## Work instructions
Set down each record that follows exactly. Drop the images.

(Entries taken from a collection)
* * * *
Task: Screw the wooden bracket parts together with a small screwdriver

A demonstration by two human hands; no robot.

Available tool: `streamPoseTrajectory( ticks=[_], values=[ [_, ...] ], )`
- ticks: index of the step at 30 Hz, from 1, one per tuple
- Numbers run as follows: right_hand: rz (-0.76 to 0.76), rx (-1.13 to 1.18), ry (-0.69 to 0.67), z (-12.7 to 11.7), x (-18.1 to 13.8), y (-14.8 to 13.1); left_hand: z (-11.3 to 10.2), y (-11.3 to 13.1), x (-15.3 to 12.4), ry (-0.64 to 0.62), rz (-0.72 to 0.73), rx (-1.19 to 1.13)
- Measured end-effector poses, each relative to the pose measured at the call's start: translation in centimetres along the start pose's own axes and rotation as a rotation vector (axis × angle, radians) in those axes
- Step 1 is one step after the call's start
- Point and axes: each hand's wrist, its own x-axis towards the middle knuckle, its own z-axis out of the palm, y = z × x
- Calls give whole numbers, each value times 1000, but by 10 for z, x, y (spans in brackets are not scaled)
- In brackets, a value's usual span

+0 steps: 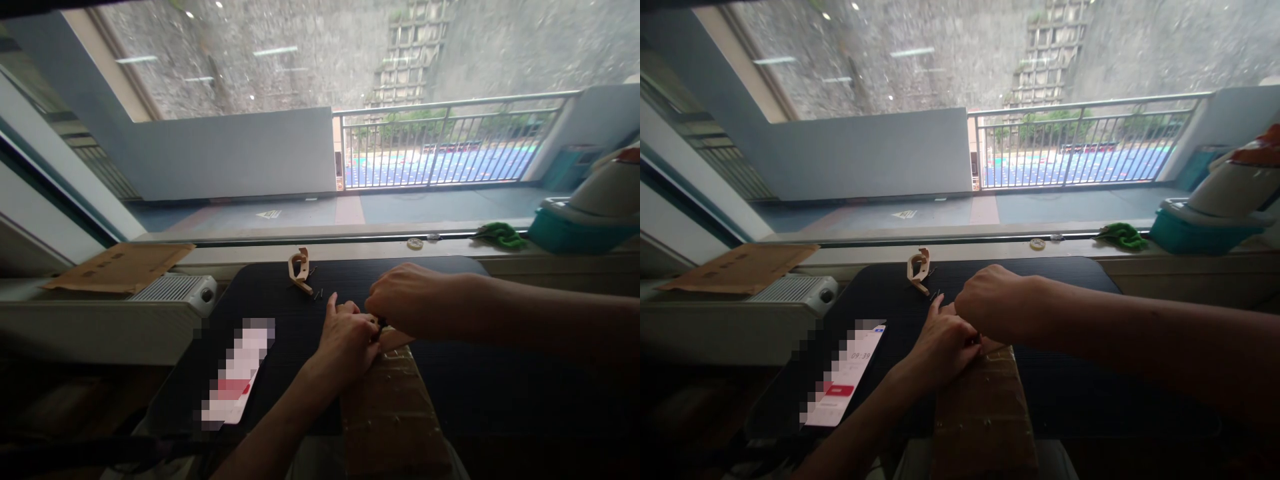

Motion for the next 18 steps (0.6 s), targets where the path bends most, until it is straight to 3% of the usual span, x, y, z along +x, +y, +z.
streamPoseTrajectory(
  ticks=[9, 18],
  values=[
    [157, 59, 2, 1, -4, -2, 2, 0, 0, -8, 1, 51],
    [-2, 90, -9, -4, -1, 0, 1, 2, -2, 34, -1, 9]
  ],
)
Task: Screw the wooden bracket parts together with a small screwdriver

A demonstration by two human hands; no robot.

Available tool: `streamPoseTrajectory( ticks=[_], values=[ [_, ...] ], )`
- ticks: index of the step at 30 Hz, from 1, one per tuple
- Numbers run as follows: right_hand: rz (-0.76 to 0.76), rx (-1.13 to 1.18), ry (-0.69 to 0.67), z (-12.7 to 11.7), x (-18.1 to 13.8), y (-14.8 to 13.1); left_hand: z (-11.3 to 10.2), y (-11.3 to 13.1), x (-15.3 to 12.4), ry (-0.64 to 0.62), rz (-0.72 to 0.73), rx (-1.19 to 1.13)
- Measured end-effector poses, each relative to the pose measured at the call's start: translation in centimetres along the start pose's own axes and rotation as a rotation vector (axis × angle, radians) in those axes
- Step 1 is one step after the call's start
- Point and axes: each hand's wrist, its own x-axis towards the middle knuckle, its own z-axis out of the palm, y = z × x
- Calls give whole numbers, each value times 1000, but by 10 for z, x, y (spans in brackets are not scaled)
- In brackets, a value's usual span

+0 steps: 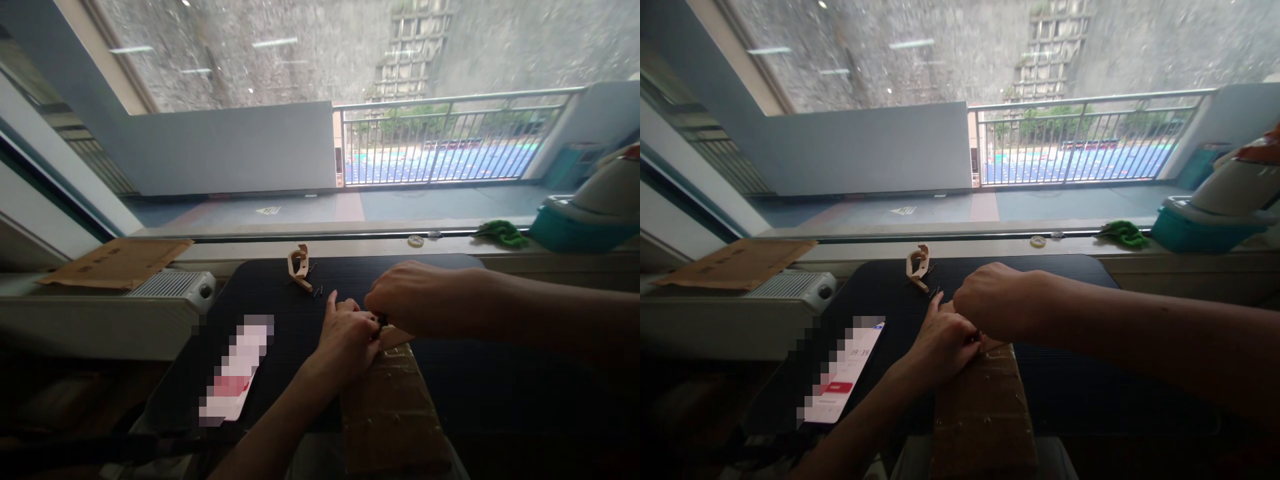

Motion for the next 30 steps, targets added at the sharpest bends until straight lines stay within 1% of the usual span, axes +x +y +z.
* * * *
## Response box
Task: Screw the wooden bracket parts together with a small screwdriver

A demonstration by two human hands; no robot.

Available tool: `streamPoseTrajectory( ticks=[_], values=[ [_, ...] ], )`
- ticks: index of the step at 30 Hz, from 1, one per tuple
- Numbers run as follows: right_hand: rz (-0.76 to 0.76), rx (-1.13 to 1.18), ry (-0.69 to 0.67), z (-12.7 to 11.7), x (-18.1 to 13.8), y (-14.8 to 13.1); left_hand: z (-11.3 to 10.2), y (-11.3 to 13.1), x (-15.3 to 12.4), ry (-0.64 to 0.62), rz (-0.72 to 0.73), rx (-1.19 to 1.13)
- Measured end-effector poses, each relative to the pose measured at the call's start: translation in centimetres along the start pose's own axes and rotation as a rotation vector (axis × angle, radians) in those axes
- Step 1 is one step after the call's start
- Point and axes: each hand's wrist, its own x-axis towards the middle knuckle, its own z-axis out of the palm, y = z × x
- Calls give whole numbers, each value times 1000, but by 10 for z, x, y (spans in brackets are not scaled)
- In brackets, a value's usual span

+0 steps: 

Motion for the next 18 steps (0.6 s), targets where the path bends most, until it is straight to 3% of the usual span, x, y, z along +x, +y, +z.
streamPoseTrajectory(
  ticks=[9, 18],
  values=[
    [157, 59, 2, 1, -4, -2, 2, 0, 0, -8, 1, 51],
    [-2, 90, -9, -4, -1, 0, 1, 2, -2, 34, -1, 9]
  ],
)
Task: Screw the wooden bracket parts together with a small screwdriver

A demonstration by two human hands; no robot.

Available tool: `streamPoseTrajectory( ticks=[_], values=[ [_, ...] ], )`
- ticks: index of the step at 30 Hz, from 1, one per tuple
- Numbers run as follows: right_hand: rz (-0.76 to 0.76), rx (-1.13 to 1.18), ry (-0.69 to 0.67), z (-12.7 to 11.7), x (-18.1 to 13.8), y (-14.8 to 13.1); left_hand: z (-11.3 to 10.2), y (-11.3 to 13.1), x (-15.3 to 12.4), ry (-0.64 to 0.62), rz (-0.72 to 0.73), rx (-1.19 to 1.13)
- Measured end-effector poses, each relative to the pose measured at the call's start: translation in centimetres along the start pose's own axes and rotation as a rotation vector (axis × angle, radians) in those axes
- Step 1 is one step after the call's start
- Point and axes: each hand's wrist, its own x-axis towards the middle knuckle, its own z-axis out of the palm, y = z × x
- Calls give whole numbers, each value times 1000, but by 10 for z, x, y (spans in brackets are not scaled)
- In brackets, a value's usual span

+0 steps: 

Motion for the next 30 steps, targets added at the sharpest bends until straight lines stay within 1% of the usual span, axes +x +y +z.

Work on this exercise is done.